ビットコインが「戦略資産」として国際的にどのような地位を築くのか、2025年に向けた各国の動向に注目が集まっています。
1. 企業のビットコイン戦略
マイクロストラテジー(MicroStrategy)
世界最大のビットコイン保有企業で、2024年時点で444,262 BTCを保有。CEOマイケル・セイラー氏は、長期的な価値保存資産としてビットコインに強気な姿勢を示しています。今後3年間で420億ドルを調達し、さらに保有量を増やす計画です。
保有量上位10社のうち、7社を米国企業が占める
Marathon Digital(44,394 BTC):米国のマイニング企業
Riot Platforms(17,429 BTC):米国のマイニング企業
Tesla(9,720 BTC):米国の自動車メーカー(イーロン・マスクCEO)
Coinbase(9,480 BTC):米国の暗号資産取引所 など
2. 米国の戦略ビットコイン備蓄(Strategic Bitcoin Reserve)の検討
米国政府は現在、犯罪捜査で押収したビットコインを約198,109 BTC保有しているとされています。
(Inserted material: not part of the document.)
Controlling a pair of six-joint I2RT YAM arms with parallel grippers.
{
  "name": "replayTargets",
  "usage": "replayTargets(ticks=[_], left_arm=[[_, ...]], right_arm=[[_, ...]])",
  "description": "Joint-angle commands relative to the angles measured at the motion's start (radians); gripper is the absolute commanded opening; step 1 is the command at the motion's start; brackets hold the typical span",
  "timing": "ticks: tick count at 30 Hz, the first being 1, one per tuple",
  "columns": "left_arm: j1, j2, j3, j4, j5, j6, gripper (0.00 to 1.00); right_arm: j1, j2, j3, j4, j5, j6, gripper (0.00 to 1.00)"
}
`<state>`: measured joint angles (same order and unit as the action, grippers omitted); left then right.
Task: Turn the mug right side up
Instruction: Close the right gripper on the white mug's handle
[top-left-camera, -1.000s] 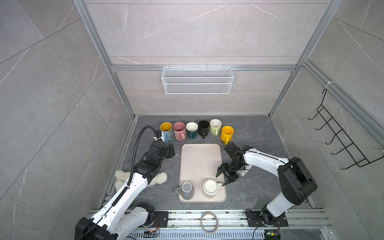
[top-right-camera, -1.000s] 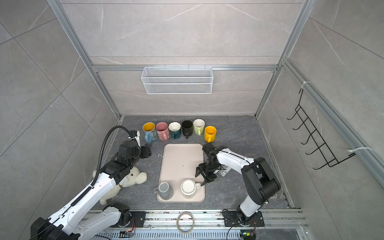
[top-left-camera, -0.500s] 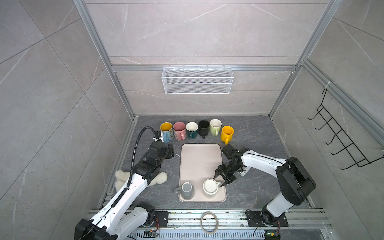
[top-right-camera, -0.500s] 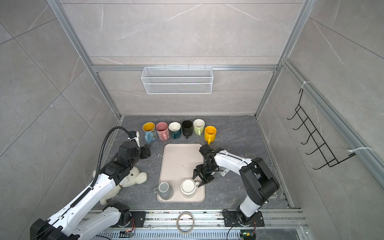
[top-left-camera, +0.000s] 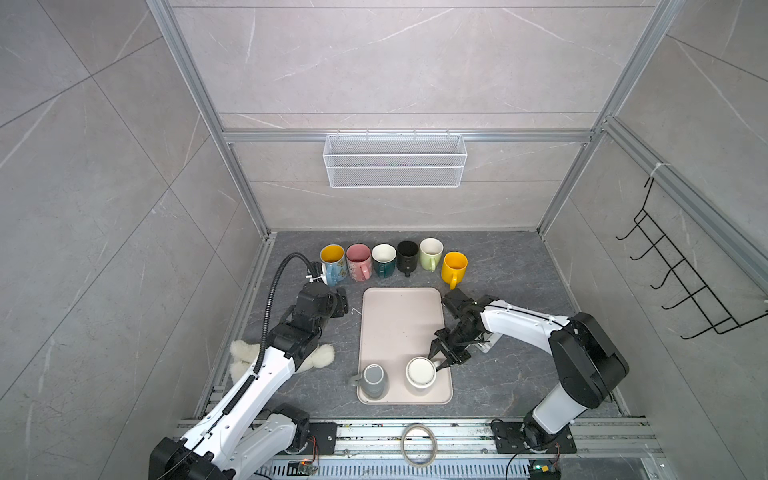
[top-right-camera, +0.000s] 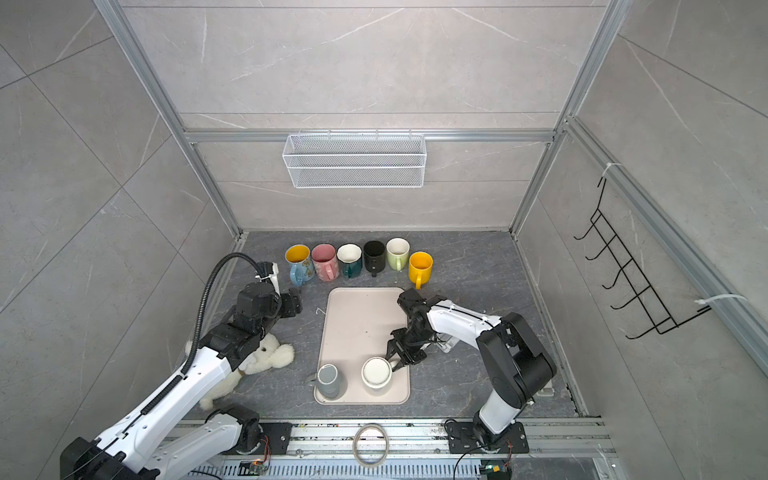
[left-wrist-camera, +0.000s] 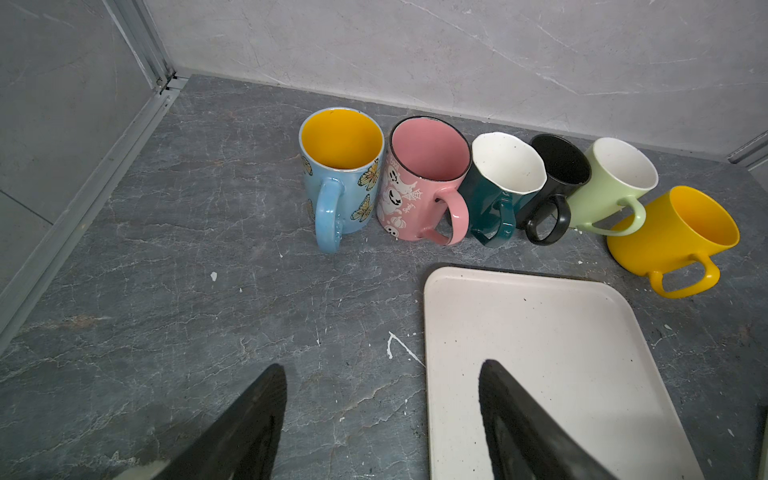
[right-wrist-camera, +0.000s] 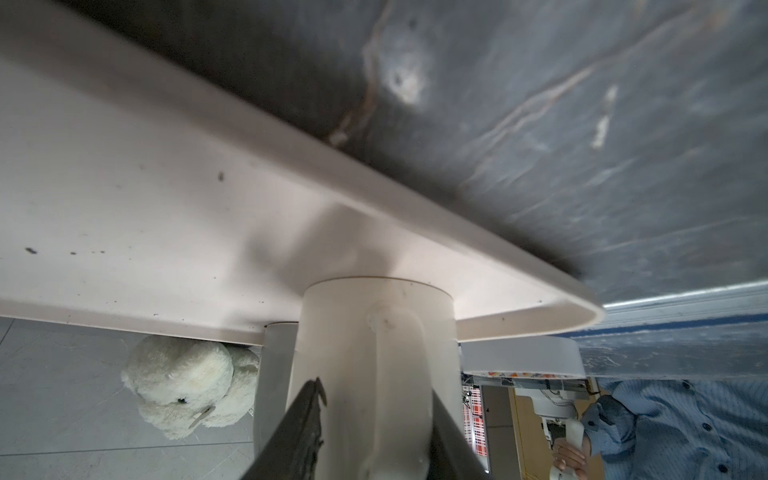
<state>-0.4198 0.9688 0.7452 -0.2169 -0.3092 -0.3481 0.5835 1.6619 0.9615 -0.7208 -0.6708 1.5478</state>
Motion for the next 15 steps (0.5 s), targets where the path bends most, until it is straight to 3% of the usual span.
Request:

これは戦略備蓄ではありませんが、国家としては中国(推定190,000 BTC)を上回る保有量と見られています。
米国では、ビットコインを戦略備蓄(SBR)とする案が検討されています。今月にはBitcoin Policy InstituteがSBRの大統領令草案を作成しました。この草案は、2025年のドナルド・トランプ氏就任初日に署名し発効することを目指しているものです。
- SBRの主なメリット
- 国家経済戦略への統合:
ビットコインを備蓄資産とすることで、経済的ショックや地政学的リスクに対する保険的な役割を果たす可能性があリます - ドル体制の強化:ビットコインを米国が先んじて保有することで、他国がビットコインをドル代替として採用する動きを抑制できるという見方があります
- 国家経済戦略への統合:
- SBRの主な課題
- 法的ハードル:金準備法(Gold Reserve Act)などの法律を解釈変更、または新たな法整備が必要となる可能性があります
- 価格変動リスク:ビットコインのボラティリティが依然として高く、財政運営にリスクをもたらす可能性があります
3. まとめ:2025年への期待
2025年には、ビットコインはさらに多くの企業や政府の関心を集める可能性があります。米国がSBRを具体化すれば、ドル体制の維持とビットコイン市場への影響力を強化するだけでなく、他国も追随する形で国家レベルでのビットコイン備蓄競争が激化し、国際金融システムに大きな影響を与えるかもしれません。ただし、ボラティリティの高さや法的課題など、解決すべき問題も山積しています。
日本国内では、国民民主党の玉木雄一郎議員が「米国に後れを取る危険性」を指摘しており、議論を前進させる動きが注目されています。ビットコインが「デジタル資産の基盤」として定着するのか、2025年も目が離せない年となるでしょう。